C#/.net-quirky-quokka-PROSAGA-码农传奇

This project was conducted for the Reinforcement Learning course of the Master Artificial Intelligence at the University
of Amsterdam during the Winter term 2018/2019.

Samples of the performance of Double Deep Q Networks on different environments. While it
is able to solve most of the tasks at hand, it performed visibly worse for Pendulum, where the goal
is to balance it on top.

Introduction

The Q-learning algorithm is known to overestimate state-action values under certain conditions.
A positive bias is introduced, as Q-learning uses the same function to select actions and evaluate a state-action pair.
Hence, overoptimistic values are more likely to be used in updates.
Hasselt (2016) showed that this can indeed be harmful for performance using Deep Neural Networks and proposed the
Double Deep Q Networks algorithm. We apply both algorithms and compare their performance on different environments
provided by Open AI Gym (Brockman et al., 2016).

Experiments

We used the environments CartPole-v1, Acrobot-v1, MountainCar-v0, Pendulum-v0 from Open AI Gym and performed
joined grid search over the hyperparameters on random seeds for both models with 10 models each , the best configuration
was selected based on the highest overall rewards achieved. The hyperparameters can be found in hyperparameters.py.
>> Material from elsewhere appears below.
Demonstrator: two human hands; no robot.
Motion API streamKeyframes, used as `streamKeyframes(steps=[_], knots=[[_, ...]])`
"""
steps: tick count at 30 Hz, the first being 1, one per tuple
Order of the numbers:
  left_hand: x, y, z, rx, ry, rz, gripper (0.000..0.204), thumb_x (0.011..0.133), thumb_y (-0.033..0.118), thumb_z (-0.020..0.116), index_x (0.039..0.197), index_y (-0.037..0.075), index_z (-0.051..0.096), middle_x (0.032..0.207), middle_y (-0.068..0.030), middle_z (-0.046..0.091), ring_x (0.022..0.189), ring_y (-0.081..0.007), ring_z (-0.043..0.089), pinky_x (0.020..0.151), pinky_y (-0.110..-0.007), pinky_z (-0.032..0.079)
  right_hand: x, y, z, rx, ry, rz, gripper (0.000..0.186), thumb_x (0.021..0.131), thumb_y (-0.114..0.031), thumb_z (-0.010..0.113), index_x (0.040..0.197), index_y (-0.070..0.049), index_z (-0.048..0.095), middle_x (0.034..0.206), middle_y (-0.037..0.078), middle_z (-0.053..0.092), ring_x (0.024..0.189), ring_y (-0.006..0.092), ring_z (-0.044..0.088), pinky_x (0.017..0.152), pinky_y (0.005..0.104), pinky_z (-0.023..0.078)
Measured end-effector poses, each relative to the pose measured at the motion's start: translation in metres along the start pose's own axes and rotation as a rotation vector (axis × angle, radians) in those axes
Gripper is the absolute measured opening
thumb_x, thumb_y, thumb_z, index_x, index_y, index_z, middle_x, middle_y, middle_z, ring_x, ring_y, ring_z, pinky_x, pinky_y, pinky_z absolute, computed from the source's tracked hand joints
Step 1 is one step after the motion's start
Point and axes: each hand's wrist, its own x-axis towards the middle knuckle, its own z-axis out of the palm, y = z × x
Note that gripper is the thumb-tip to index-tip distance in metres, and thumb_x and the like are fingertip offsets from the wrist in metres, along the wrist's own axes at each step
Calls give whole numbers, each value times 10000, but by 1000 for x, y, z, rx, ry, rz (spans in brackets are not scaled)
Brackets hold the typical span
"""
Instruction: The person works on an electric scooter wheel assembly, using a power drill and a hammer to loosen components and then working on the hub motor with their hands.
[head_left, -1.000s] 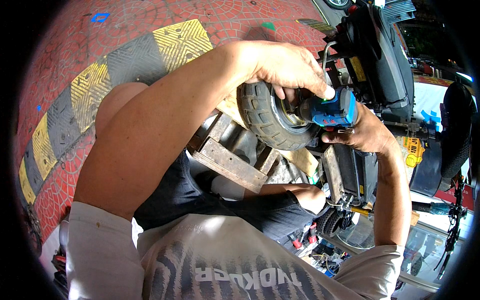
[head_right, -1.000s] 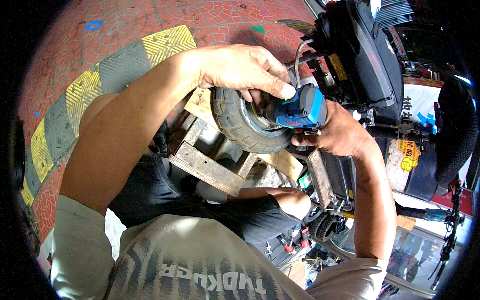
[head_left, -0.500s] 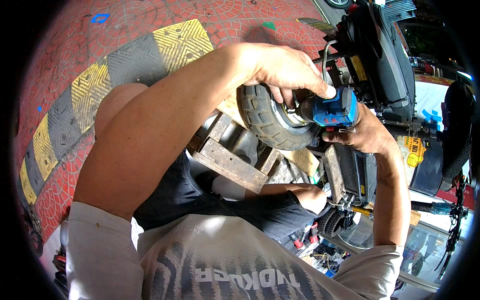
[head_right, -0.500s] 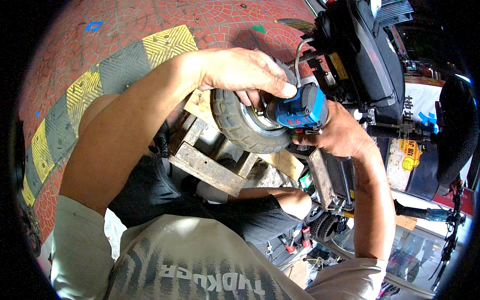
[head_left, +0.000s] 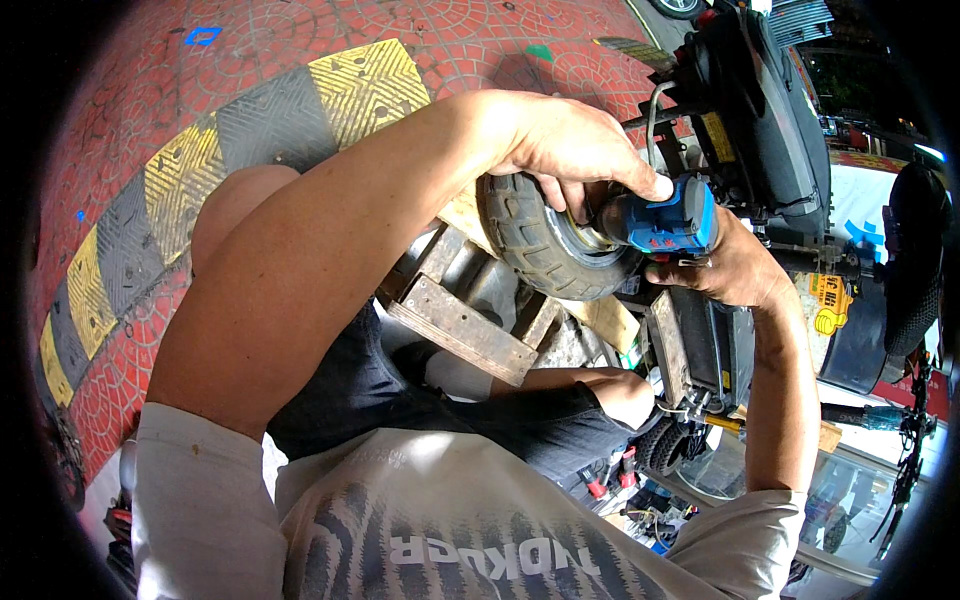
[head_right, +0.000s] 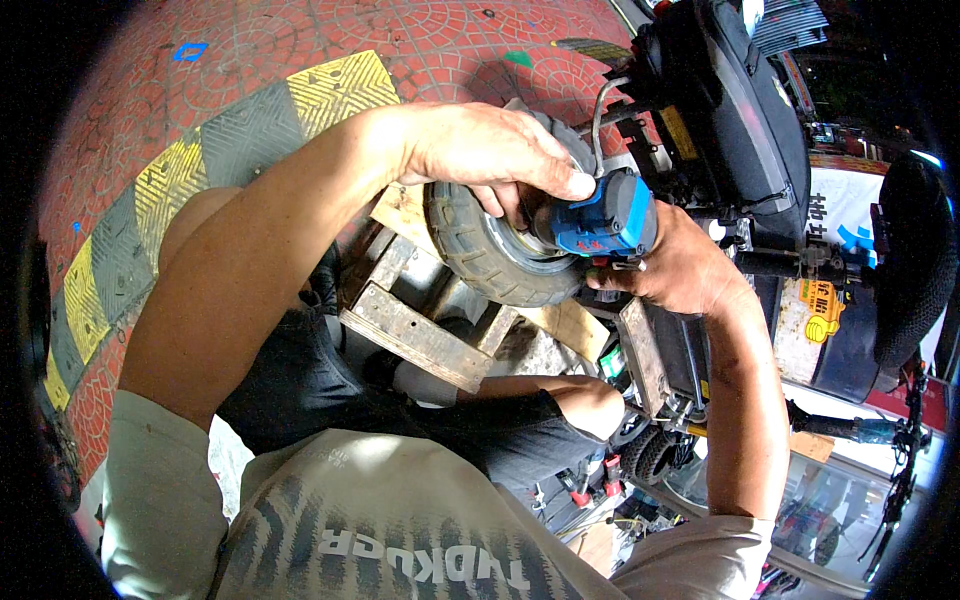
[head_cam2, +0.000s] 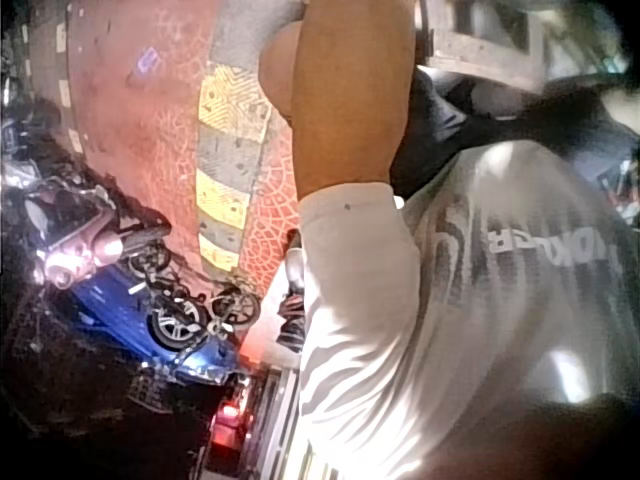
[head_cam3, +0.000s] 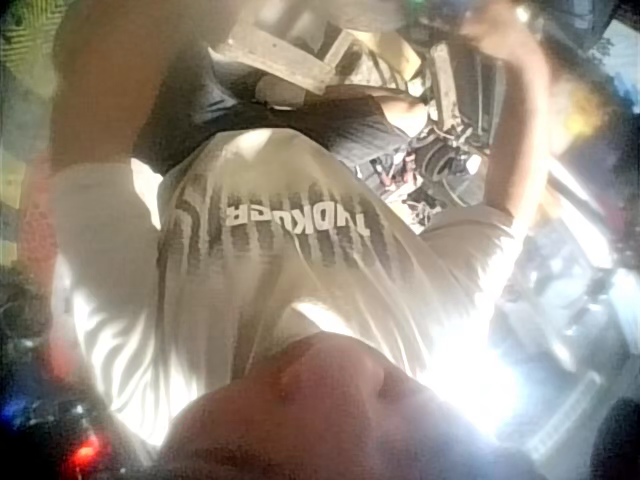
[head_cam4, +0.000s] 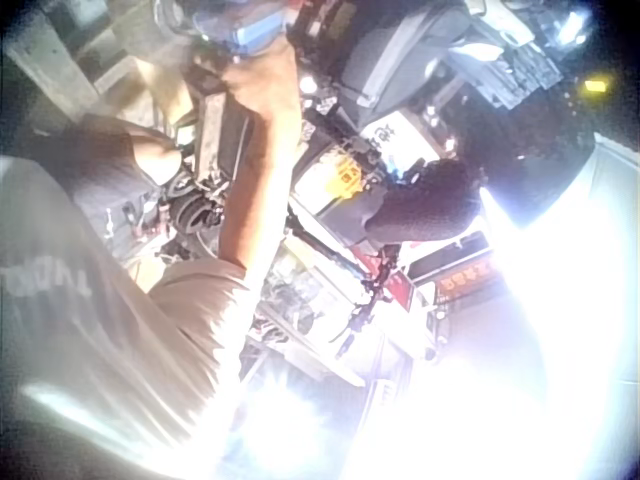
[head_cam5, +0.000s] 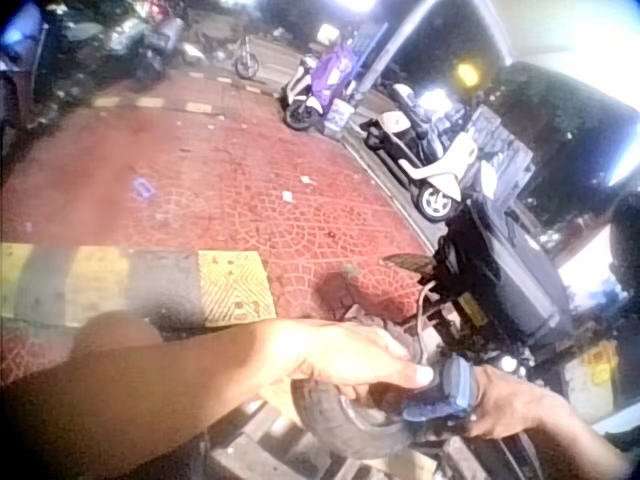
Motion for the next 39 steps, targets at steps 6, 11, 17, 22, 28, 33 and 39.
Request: streamKeyframes(steps=[6,11,17,22,28,33,39], knots=[[2,-1,-1,-38,-11,-26,723,1034,642,691,1416,28,730,1278,-161,781,1015,-257,796,921,-375,635,2,-1,-4,-132,-31,-3,513,776,-129,957,1231,-26,744,1121,134,829,998,218,760,1012,403,579],[3,-2,-1,-41,-14,-24,716,1038,631,694,1417,24,729,1276,-164,780,1023,-261,793,939,-376,631,2,4,-2,-135,3,-52,498,763,-128,949,1206,-21,746,1070,143,826,961,240,768,980,406,586],[2,-4,-1,-76,-27,-12,719,1038,624,702,1411,10,726,1284,-182,777,1057,-268,781,992,-402,630,2,-1,-1,-139,16,-24,491,762,-135,955,1192,-19,748,1055,136,823,943,242,760,970,405,590],[-2,1,-1,-87,-38,-25,702,1041,624,701,1386,14,737,1245,-168,780,1066,-262,772,996,-404,631,1,-2,1,-62,43,-2,508,756,-143,978,1190,-12,749,1061,133,826,940,224,750,969,406,590],[1,0,-1,-82,-34,-43,683,1038,623,710,1375,30,745,1202,-143,783,1026,-243,765,969,-383,637,2,-2,-1,-68,35,12,530,738,-177,1010,1161,6,749,1060,152,828,948,238,758,966,410,592],[0,-2,-2,-54,-14,-2,664,1043,604,716,1377,31,743,1188,-135,788,1015,-235,768,952,-377,641,1,0,-2,-173,74,19,561,729,-217,1021,1161,18,751,1049,183,824,950,282,772,949,425,594],[3,-4,-2,-94,-38,-1,657,1032,601,730,1362,33,754,1202,-136,791,987,-231,781,914,-360,649,2,1,-4,-174,45,30,580,724,-242,1026,1166,16,753,1049,194,823,968,307,782,950,433,595]])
Afterwards, we trained 15 models on each environment and used a two-tailed Mann-Whitney U (Nachar et al., 2008) test to test
whether the significance in Q-value estimates is statistically significant (p=0.05). The test was chosen because after
performing Shapiro-Wilk test for normality, most of the distributions could not be shown to be gaussian (p=0.05).

Results

The figures below show the average of Q-Value estimates during training for DQN and DDQN on four different environments
over 15 different models. Intervals are determined by averaging the two most extreme values during every time step.
The true values are determined by applying Monte Carlo rollout where the whole episode is played out to compute the
total rewards following the policy found after training terminated. These true returns are indicated by
the dashed lines. Markers (bottom of x-axis) indicate time steps with statistically significant differences between DQN
and DDQN (p = 0.05).

We observe the following things:

Both algorithms perform well on CartPole-v1; environment less challenging due to easy credit assignment (immediate,
positive and constant rewards)
Pendulum-v0: Both get similar Q-value estimates, but DQN performs better than DDQN. The reason for
these observations might be due to the complex reward function requiring careful actions
We can confirm the findings of Hasselt et al. (2016) for Acrobot-v1:
DDQN performs better on this task while also having Q-estimates that are closer to the true values
Although both algorithms learn to solve the environment MountainCar-v0
, we suspect that using Deep Neural Networks to parameterize the Q-function
leads to unstable and unrealistic Q-values (non-negative), likely influenced by “deadly triad” (Hasselt et al., 2018).

Conclusion

Only Acrobot-v1 shows significant performance
improvement when using DDQN
Whether DDQN improves performance depends on
the reward structure of the environment, in our
environments the reward distributions are very
narrow, so there is not much room for maximization
bias to occur
Due to parameterization with Deep Neural
Networks, Q-values can be unstable while still
achieving the objective (the “deathly triad” of Reinforcement Learning: Bootstrapping, off-policy learning
and function approximation)
Unrealistic q-value estimates don’t necessarily translate into bad performance (e.g. most MountainCar models
were still able to solve the environment although using wildly unrealistic estimates)
Function approximation (Neural Network), bootstrapping and off-policy learning (“deadly triad”) can lead to unstable Q-values while still achieving the objective

Usage

To run the experiments yourself, first install all the necessary requirements

cd quirky-quokka
pip3 install -r requirements.txt

Then run the training script:

python3 train.py

Models will be saved to the models/ folder, plots and the data they are based on into img/ and data/ respectively.
Lastly, trained models can also be tested by rendering their environments using

cd models
python3 ../test.py <model_name>.pt

where the environment name has to be included in <model_name>, e.g.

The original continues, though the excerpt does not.